## Assignment
The reply should match the listing below character for character, except that no image is carried over.

━━━━━━━━━━

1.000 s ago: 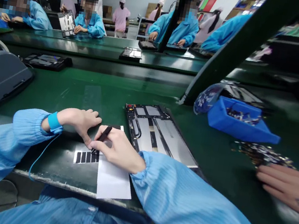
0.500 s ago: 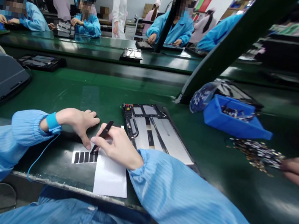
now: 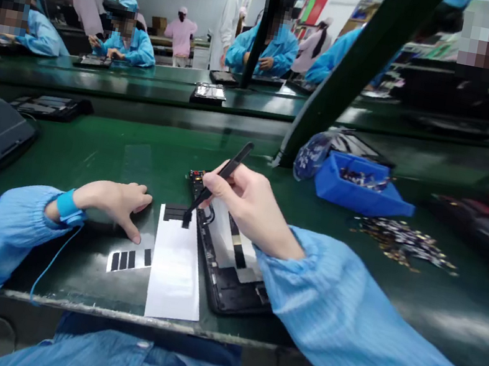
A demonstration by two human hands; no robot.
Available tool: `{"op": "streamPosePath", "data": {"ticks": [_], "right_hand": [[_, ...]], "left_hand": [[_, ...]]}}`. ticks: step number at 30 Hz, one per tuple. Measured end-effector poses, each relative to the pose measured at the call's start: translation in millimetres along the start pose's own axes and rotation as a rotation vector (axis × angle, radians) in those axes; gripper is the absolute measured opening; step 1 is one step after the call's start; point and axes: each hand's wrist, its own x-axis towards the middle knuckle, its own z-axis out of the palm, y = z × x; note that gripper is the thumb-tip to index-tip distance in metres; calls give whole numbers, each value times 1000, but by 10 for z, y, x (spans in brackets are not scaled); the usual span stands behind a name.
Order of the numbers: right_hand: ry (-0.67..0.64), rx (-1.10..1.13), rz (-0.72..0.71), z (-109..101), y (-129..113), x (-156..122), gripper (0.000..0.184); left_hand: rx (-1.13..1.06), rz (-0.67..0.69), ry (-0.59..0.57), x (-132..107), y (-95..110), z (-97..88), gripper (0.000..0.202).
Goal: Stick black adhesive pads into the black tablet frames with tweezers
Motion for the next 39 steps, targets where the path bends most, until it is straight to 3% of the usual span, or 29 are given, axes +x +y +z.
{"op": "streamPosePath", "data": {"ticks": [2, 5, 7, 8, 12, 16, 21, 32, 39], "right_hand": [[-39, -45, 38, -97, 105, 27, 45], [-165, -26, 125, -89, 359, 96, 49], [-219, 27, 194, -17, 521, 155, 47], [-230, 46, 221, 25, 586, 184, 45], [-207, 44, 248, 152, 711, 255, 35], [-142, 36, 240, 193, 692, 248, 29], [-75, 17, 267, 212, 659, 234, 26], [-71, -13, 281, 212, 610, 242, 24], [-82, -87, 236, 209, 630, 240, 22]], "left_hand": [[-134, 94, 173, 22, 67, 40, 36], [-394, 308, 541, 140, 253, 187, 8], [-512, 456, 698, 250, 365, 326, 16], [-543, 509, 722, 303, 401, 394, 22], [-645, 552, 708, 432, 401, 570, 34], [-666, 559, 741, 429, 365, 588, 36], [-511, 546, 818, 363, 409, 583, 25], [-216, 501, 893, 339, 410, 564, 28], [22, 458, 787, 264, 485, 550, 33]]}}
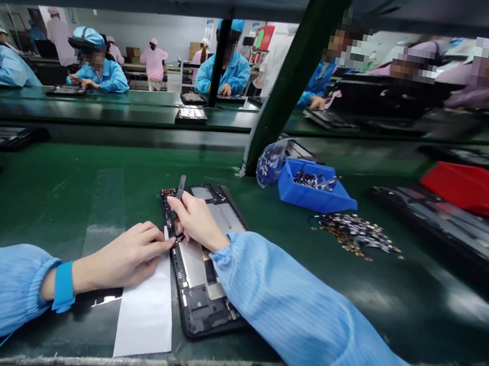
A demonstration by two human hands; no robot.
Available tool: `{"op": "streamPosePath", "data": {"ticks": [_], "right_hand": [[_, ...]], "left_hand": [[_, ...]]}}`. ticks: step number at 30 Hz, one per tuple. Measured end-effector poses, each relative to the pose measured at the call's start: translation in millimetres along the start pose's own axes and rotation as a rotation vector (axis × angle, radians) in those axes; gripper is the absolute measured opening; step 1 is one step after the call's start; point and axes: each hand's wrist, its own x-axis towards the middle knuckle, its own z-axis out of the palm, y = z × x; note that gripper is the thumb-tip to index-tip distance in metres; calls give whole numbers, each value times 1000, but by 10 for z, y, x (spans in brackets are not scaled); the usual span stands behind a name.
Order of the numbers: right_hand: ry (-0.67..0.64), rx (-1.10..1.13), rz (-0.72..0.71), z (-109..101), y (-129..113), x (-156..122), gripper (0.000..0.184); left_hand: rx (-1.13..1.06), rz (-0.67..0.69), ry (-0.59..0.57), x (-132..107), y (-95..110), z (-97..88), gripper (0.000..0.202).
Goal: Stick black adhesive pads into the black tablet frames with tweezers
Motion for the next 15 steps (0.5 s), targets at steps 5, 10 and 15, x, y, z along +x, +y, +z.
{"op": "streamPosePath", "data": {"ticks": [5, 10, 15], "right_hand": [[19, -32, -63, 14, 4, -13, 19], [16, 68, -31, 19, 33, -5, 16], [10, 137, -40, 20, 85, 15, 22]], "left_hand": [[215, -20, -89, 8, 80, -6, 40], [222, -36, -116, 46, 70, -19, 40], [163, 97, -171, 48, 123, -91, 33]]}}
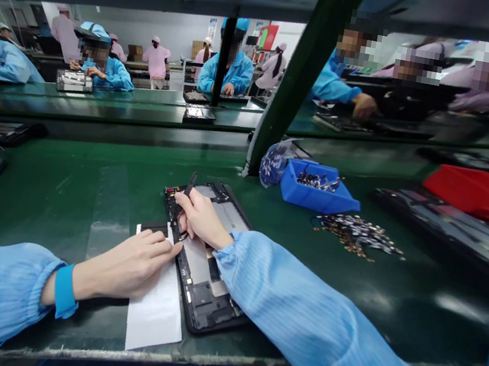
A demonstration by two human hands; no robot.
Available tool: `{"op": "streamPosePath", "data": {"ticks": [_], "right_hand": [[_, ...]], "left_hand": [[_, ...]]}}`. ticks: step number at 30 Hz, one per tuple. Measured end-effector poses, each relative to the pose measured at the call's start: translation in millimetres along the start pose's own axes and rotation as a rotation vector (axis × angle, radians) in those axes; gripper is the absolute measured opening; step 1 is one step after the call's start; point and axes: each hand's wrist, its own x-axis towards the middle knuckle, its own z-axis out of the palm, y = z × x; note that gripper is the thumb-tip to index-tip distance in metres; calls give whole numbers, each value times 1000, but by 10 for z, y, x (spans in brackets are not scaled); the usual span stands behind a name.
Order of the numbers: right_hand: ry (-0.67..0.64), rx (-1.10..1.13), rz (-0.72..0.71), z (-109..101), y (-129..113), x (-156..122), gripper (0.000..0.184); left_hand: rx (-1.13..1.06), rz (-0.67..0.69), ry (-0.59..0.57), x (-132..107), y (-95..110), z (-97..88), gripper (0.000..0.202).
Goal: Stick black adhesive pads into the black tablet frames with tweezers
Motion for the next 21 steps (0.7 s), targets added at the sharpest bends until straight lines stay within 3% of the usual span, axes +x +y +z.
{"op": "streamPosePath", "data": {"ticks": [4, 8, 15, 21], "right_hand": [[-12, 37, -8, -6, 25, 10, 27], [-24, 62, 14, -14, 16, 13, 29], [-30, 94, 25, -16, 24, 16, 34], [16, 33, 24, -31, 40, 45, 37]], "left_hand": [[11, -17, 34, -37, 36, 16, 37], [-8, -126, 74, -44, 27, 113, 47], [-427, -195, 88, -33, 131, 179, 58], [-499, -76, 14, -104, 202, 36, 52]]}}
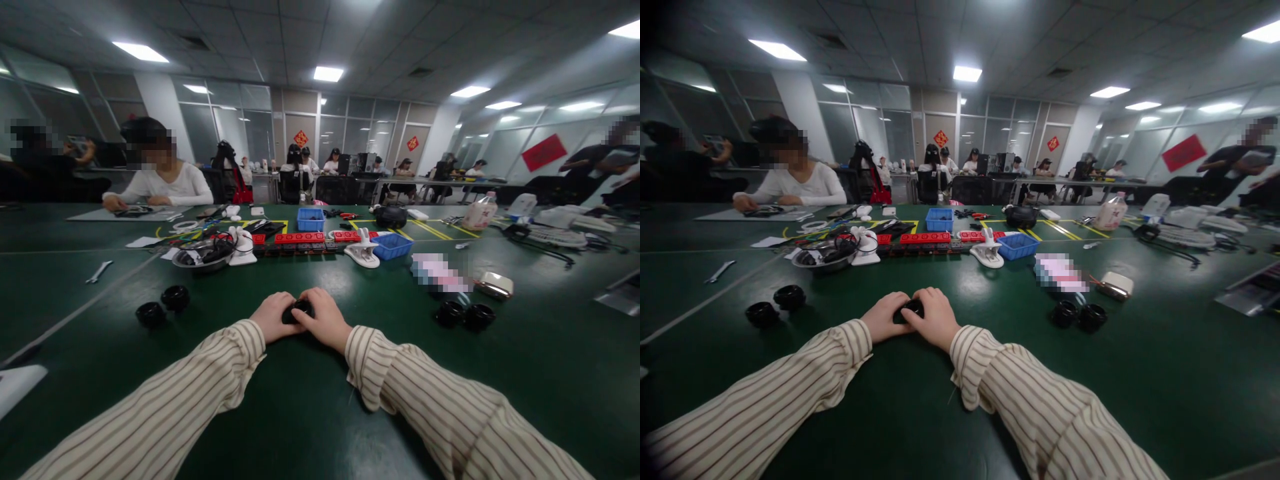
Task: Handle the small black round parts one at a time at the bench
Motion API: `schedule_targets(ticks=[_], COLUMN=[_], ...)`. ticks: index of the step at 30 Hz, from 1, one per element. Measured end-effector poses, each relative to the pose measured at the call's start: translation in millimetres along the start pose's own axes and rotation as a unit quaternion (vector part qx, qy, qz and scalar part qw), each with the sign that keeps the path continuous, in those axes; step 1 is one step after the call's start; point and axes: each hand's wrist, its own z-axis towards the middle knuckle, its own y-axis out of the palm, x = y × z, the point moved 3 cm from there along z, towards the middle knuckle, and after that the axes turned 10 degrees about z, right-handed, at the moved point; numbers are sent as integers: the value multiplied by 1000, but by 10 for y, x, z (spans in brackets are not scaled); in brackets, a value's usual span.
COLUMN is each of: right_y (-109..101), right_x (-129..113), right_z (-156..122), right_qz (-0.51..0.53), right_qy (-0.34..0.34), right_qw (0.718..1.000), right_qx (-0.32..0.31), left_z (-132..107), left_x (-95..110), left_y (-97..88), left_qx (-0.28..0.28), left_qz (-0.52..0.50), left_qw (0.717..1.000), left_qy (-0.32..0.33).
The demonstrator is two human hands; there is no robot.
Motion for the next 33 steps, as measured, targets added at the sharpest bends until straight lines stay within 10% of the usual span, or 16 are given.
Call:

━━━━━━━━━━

## Exercise output
1.000 s ago: 
0.500 s ago: 
now: 
A demonstration by two human hands; no robot.
Available tool: `{"op": "streamPosePath", "data": {"ticks": [_], "right_hand": [[_, ...]], "left_hand": [[_, ...]]}}`. ticks: step number at 30 Hz, one per tuple. Measured end-effector poses, each relative to the pose measured at the call's start: translation in millimetres along the start pose's own axes and rotation as a rotation vector (axis × angle, radians) in those axes; gripper is the absolute measured opening; step 1 is one step after the call's start; point and axes: each hand's wrist, its own x-axis towards the middle knuckle, its own z-axis out of the palm, y = z × x; note that gripper is the thumb-tip to index-tip distance in metres; calls give whole numbers, each value times 1000, but by 10 for z, y, x (spans in brackets are not scaled); the usual span stands behind a name.
Order of the numbers: right_hand: ry (-0.67..0.64), rx (-1.10..1.13), rz (-0.72..0.71), z (-109..101), y (-129..113), x (-156..122), gripper (0.000..0.184); left_hand: rx (-1.13..1.06), rz (-0.67..0.69), ry (-0.59..0.57), x (-132..107), y (-95..110), z (-97..88), gripper (0.000..0.202).
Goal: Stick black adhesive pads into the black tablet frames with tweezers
Motion for the next 39 steps, targets where the path bends most, until it is straight to 3% of the usual span, or 29 are given, axes +x +y +z.
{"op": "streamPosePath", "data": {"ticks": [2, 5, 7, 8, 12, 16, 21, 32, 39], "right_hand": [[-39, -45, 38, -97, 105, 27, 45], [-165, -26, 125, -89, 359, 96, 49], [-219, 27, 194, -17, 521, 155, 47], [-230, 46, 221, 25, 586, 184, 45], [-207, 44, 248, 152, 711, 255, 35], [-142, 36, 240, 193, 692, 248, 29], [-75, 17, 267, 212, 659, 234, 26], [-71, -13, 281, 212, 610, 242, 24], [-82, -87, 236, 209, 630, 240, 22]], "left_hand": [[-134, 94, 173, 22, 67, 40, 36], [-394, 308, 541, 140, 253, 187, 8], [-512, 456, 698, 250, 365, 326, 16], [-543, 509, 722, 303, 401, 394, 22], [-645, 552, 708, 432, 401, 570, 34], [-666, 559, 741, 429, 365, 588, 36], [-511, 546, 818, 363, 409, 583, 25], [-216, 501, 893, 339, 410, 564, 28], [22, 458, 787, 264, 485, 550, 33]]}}
A demonstration by two human hands; no robot.
Available tool: `{"op": "streamPosePath", "data": {"ticks": [_], "right_hand": [[_, ...]], "left_hand": [[_, ...]]}}`. ticks: step number at 30 Hz, one per tuple. Measured end-effector poses, each relative to the pose measured at the call's start: translation in millimetres along the start pose's own axes and rotation as a rotation vector (axis × angle, radians) in those axes; gripper is the absolute measured opening; step 1 is one step after the call's start; point and axes: each hand's wrist, its own x-axis towards the middle knuckle, its own z-axis out of the palm, y = z × x; note that gripper is the thumb-tip to index-tip distance in metres; calls give whole numbers, each value times 1000, but by 10 for z, y, x (spans in brackets are not scaled); the usual span stands behind a name.
Order of the numbers: right_hand: ry (-0.67..0.64), rx (-1.10..1.13), rz (-0.72..0.71), z (-109..101), y (-129..113), x (-156..122), gripper (0.000..0.184); left_hand: rx (-1.13..1.06), rz (-0.67..0.69), ry (-0.59..0.57), x (-132..107), y (-95..110), z (-97..88), gripper (0.000..0.202).
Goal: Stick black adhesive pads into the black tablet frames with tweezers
Motion for the next 15 steps (0.5 s), targets at steps 5, 10 and 15, x, y, z along +x, +y, +z.
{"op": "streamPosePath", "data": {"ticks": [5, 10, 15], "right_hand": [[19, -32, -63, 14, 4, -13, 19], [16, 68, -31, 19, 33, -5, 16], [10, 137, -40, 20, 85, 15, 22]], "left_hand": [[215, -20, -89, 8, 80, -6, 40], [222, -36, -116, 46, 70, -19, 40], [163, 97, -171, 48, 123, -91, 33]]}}
A demonstration by two human hands; no robot.
Available tool: `{"op": "streamPosePath", "data": {"ticks": [_], "right_hand": [[_, ...]], "left_hand": [[_, ...]]}}`. ticks: step number at 30 Hz, one per tuple. Measured end-effector poses, each relative to the pose measured at the call's start: translation in millimetres along the start pose's own axes and rotation as a rotation vector (axis × angle, radians) in those axes; gripper is the absolute measured opening; step 1 is one step after the call's start; point and axes: each hand's wrist, its own x-axis towards the middle knuckle, its own z-axis out of the palm, y = z × x; note that gripper is the thumb-tip to index-tip distance in metres; calls give whole numbers, each value times 1000, but by 10 for z, y, x (spans in brackets are not scaled); the usual span stands behind a name.
Order of the numbers: right_hand: ry (-0.67..0.64), rx (-1.10..1.13), rz (-0.72..0.71), z (-109..101), y (-129..113), x (-156..122), gripper (0.000..0.184); left_hand: rx (-1.13..1.06), rz (-0.67..0.69), ry (-0.59..0.57), x (-132..107), y (-95..110), z (-97..88), gripper (0.000..0.202).
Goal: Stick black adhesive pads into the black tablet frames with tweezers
Motion for the next 21 steps (0.7 s), targets added at the sharpest bends until straight lines stay within 3% of the usual span, axes +x +y +z.
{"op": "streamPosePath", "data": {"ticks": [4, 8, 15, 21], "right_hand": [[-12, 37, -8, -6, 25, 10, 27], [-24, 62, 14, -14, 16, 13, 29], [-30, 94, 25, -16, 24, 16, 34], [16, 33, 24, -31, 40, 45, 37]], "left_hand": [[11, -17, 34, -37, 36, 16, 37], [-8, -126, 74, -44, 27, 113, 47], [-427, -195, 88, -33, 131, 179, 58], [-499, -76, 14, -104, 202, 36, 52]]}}
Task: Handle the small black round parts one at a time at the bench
Motion API: `schedule_targets(ticks=[_], COLUMN=[_], ...)`. ticks: index of the step at 30 Hz, from 1, one per element. Measured end-effector poses, each relative to the pose measured at the call's start: translation in millimetres along the start pose's own axes and rotation as a unit quaternion (vector part qx, qy, qz and scalar part qw), each with the sign that keeps the path continuous, in those axes; step 1 is one step after the call's start; point and axes: each hand's wrist, its own z-axis towards the middle knuckle, its own y-axis out of the palm, x = y × z, the point moved 3 cm from there along z, towards the middle knuckle, and after that the axes turned 10 degrees about z, right-handed, at the moved point; numbers are sent as integers: the value multiplied by 1000, but by 10 for y, x, z (spans in brackets are not scaled); in brackets, a value's usual span.
COLUMN is each of: right_y (-109..101), right_x (-129..113), right_z (-156..122), right_qz (-0.51..0.53), right_qy (-0.34..0.34), right_qw (0.718..1.000), right_qx (-0.32..0.31), left_z (-132..107), left_x (-95..110), left_y (-97..88), left_qx (-0.28..0.28), left_qz (-0.52..0.50), left_qw (0.717..1.000), left_qy (-0.32..0.33).
The demonstrator is two human hands; there is no robot.
Motion for the next 33 steps, as measured, targets added at the sharpest bends until straight lines stay within 10% of the usual span, or 16 are given.
Call:

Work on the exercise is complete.